Numerous studies have shown that diabetogenic T lymphocytes can accumulate within the spleen of diabetes-prone animals, as the transfer of splenocytes from a diabetic rodent is sufficient to transfer T1D to a T cell-deficient rodent bearing a T1D-susceptible background (14, 15). We next determined whether there were distinctions present within the splenocytes of rats treated with LjN6.2 in comparison with untreated, or LrTD1-fed BBDP rats. Fig. 3 shows that significantly higher levels of IL-17A were present in the spleens of LjN6.2-fed BBDP rats in comparison with either control or LrTD1-fed rats. In contrast, Fig. 3 shows that there was no statistical difference in the levels of IFN-γ or Foxp3 within the spleens of any of the rat feeding groups. In contrast to the mesenteric lymph nodes, there was no statistical difference between the mRNA levels of Th17 induction-related proteins IL-6, IL-23, or IL-23R (Fig. 3 and data not shown). The lack of IL-23R message is most likely due to sufficient surface expression of the IL-23R protein or possibly due to decreases in message expression without sufficient stimulation from IL-6 and/or IL-23. These data show that a Th17 bias was observed within the spleens of diabetes-resistant LjN6.2-fed BBDP rats, suggesting accumulation within the spleen rather than specific induction in the spleen.

FIGURE 3.

LjN6.2-mediated Th17 bias is present in spleen.
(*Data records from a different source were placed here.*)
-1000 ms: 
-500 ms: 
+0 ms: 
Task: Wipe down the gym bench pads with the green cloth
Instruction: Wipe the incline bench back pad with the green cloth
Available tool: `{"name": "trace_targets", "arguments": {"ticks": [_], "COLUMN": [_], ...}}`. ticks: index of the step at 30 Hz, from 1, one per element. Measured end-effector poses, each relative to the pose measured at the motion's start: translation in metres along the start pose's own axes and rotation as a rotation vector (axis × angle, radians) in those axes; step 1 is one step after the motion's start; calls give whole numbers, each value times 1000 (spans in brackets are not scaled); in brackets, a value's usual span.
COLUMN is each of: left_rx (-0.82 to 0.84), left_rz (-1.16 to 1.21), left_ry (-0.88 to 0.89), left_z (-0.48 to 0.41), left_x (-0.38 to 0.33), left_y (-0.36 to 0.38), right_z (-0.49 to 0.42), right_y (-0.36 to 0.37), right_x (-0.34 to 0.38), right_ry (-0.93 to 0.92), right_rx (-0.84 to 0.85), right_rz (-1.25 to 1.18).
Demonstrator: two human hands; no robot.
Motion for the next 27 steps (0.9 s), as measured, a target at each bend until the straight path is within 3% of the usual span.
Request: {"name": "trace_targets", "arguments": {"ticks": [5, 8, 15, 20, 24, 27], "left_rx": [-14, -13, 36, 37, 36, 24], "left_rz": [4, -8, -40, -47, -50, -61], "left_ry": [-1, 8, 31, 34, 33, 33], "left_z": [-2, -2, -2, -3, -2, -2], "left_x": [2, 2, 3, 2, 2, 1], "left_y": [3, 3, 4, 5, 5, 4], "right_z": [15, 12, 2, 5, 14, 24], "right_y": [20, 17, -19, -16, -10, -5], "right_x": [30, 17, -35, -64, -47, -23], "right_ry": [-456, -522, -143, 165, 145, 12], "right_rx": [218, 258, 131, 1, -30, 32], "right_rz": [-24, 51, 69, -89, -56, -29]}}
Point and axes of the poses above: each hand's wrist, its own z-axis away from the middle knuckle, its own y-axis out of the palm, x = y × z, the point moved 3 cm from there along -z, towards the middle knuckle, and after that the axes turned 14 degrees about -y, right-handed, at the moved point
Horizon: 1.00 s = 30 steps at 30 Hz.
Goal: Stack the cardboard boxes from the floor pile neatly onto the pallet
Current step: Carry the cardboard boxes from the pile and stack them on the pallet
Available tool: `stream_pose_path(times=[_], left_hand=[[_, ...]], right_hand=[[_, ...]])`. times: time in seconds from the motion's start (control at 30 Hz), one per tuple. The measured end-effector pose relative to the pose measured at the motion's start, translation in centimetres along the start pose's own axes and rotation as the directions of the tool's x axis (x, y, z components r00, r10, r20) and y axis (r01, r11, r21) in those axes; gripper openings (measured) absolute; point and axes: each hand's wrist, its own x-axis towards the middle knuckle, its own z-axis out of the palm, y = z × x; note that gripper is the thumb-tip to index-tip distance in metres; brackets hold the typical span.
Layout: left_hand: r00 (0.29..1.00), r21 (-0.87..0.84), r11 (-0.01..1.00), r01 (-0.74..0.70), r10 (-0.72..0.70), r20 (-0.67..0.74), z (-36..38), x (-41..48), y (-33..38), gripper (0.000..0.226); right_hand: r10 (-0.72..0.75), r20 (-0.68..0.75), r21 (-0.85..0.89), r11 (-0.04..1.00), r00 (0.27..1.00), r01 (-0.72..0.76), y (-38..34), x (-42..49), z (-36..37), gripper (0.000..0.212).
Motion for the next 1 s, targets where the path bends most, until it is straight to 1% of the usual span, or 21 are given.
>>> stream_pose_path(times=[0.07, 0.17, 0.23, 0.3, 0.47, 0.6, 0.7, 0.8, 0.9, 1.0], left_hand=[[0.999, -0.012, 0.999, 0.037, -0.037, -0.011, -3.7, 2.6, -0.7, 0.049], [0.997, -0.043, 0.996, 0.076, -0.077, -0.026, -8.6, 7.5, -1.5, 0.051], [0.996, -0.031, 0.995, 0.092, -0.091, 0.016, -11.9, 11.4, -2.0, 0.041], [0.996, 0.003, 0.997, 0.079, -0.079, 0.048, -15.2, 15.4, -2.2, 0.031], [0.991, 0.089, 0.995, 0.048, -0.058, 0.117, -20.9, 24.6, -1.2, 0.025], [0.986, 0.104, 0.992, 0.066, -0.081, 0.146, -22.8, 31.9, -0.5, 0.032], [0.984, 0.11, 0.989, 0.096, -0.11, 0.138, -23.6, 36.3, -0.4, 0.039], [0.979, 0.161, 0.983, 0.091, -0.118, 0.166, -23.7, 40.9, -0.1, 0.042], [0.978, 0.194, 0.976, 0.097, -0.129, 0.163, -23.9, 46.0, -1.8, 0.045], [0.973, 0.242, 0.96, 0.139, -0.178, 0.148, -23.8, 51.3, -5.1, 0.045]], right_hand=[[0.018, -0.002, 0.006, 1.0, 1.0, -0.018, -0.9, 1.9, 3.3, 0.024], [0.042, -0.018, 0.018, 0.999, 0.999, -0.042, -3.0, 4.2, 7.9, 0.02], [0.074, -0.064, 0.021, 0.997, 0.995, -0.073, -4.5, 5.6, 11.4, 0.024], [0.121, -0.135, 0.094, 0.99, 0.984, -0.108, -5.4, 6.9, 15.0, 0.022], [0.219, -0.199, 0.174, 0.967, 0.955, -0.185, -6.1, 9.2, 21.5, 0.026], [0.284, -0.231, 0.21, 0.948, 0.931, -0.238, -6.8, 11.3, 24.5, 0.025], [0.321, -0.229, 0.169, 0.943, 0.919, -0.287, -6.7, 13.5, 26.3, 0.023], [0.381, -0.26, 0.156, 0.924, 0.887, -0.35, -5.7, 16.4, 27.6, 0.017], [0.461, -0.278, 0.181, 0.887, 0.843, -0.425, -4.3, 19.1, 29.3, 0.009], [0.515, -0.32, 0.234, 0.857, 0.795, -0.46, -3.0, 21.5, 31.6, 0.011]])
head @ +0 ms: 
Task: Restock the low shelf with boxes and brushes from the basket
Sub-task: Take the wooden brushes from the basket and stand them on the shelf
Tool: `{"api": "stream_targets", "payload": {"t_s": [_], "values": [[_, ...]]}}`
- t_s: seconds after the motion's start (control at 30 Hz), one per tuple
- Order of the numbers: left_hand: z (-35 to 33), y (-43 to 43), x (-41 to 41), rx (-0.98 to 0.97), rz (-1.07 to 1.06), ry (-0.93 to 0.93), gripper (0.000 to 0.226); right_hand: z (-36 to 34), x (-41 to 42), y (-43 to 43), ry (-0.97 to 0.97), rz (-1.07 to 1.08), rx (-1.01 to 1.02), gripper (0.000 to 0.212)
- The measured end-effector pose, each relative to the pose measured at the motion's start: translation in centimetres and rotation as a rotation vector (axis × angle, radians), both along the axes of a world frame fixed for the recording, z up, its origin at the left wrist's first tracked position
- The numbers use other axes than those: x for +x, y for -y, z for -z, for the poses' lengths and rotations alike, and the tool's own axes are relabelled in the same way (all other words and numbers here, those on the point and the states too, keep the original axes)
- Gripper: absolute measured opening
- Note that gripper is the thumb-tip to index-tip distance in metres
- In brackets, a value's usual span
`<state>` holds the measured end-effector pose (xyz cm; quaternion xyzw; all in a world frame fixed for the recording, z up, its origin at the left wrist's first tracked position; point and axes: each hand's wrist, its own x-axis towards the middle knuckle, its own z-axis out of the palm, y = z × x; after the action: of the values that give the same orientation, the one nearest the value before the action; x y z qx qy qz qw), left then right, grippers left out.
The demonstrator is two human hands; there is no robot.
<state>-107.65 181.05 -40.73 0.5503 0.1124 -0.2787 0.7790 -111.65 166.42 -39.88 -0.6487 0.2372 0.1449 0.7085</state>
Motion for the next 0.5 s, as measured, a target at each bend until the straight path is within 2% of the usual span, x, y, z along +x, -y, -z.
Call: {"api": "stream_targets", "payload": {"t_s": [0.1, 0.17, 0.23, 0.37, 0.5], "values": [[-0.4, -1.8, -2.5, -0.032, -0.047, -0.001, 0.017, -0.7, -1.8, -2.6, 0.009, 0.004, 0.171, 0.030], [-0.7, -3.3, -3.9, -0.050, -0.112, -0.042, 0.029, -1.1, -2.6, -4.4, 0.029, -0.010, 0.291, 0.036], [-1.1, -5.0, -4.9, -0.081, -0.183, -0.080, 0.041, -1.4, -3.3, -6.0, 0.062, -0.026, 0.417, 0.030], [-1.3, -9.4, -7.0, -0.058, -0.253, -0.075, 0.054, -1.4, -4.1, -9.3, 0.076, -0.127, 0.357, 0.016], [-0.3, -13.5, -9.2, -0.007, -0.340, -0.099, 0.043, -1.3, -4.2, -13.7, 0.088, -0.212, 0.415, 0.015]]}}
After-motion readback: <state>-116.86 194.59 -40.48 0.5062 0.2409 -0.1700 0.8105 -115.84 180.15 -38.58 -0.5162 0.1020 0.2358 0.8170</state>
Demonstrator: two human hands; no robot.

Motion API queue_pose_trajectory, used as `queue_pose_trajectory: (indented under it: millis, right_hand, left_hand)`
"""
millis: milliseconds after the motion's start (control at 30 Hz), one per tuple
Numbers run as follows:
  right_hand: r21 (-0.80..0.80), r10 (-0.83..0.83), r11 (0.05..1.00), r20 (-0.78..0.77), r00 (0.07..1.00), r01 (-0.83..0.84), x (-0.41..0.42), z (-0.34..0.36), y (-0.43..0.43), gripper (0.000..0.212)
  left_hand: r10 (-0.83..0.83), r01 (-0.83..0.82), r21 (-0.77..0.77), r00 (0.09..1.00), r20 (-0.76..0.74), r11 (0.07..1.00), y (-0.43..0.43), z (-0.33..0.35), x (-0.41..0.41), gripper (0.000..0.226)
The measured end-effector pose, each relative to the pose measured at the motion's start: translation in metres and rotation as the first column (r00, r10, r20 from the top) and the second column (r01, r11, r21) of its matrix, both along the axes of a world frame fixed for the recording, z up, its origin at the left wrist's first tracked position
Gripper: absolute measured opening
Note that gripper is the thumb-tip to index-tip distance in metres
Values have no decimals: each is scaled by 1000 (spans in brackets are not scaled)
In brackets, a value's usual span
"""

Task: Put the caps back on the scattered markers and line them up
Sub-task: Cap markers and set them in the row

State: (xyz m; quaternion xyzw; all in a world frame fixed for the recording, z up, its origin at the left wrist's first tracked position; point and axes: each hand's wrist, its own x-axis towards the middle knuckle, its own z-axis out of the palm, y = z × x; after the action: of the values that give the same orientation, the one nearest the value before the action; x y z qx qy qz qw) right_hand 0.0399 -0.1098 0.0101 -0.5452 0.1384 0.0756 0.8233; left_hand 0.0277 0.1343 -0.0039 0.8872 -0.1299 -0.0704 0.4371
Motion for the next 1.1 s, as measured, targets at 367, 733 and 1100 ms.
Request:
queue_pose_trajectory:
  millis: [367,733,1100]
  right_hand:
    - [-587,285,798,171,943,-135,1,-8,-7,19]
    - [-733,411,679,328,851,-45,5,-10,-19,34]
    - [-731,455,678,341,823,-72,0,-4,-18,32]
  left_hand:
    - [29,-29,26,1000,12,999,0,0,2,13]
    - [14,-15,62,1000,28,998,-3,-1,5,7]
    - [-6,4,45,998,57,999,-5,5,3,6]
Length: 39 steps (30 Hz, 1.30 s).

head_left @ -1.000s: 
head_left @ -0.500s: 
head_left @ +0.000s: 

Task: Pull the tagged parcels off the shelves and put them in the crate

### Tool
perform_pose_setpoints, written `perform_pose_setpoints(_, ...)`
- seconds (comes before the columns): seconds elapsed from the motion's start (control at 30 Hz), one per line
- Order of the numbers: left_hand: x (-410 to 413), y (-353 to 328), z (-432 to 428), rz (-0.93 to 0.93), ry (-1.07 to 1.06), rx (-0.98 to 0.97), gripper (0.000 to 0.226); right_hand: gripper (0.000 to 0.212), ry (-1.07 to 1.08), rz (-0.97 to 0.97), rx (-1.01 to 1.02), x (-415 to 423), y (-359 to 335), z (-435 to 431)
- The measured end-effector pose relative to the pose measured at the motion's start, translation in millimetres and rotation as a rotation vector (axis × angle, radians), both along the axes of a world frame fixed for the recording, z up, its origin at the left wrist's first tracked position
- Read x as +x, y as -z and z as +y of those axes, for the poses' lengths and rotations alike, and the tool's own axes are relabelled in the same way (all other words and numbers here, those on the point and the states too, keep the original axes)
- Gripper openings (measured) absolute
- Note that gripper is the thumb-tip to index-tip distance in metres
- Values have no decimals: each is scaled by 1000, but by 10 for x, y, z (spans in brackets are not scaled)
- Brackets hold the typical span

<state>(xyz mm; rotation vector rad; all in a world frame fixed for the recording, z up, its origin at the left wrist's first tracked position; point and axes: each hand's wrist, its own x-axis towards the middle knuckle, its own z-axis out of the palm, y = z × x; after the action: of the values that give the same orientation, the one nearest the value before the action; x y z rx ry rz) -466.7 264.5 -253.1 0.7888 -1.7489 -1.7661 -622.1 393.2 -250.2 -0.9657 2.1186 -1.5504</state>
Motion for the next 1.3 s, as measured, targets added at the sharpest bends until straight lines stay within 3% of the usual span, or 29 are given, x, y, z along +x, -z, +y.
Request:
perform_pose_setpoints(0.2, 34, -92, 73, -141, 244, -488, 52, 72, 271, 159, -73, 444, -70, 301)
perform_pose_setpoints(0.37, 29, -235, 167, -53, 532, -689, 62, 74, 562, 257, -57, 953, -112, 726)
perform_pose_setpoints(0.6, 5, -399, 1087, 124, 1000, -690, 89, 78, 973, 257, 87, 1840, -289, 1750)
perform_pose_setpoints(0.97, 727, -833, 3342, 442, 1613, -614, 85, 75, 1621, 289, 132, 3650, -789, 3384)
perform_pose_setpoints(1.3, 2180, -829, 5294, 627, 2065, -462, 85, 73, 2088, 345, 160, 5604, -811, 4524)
Graphs show RNA message levels of IFN-γ, IL-17A, IL-23R, and Foxp3 from spleen of BBDP rats fed either LjN6.2 (n = 5) or LrTD1 (n = 7), or PBS treated (n = 12). Relative levels of expression were determined by quantitative PCR using specific primers (Table I), as indicated, and β-actin 1 as a housekeeping gene. Each dot represents an individual BBDP rat with red dots indicating T1D onset. Means are indicated by bars within each graph. *p ≤ 0.05 using unpaired Student t test.

FIGURE 3.

LjN6.2-mediated Th17 bias is present in spleen. Graphs show RNA message levels of IFN-γ, IL-17A, IL-23R, and Foxp3 from spleen of BBDP rats fed either LjN6.2 (n = 5) or LrTD1 (n = 7), or PBS treated (n = 12). Relative levels of expression were determined by quantitative PCR using specific primers (Table I), as indicated, and β-actin 1 as a housekeeping gene. Each dot represents an individual BBDP rat with red dots indicating T1D onset. Means are indicated by bars within each graph. *p ≤ 0.05 using unpaired Student t test.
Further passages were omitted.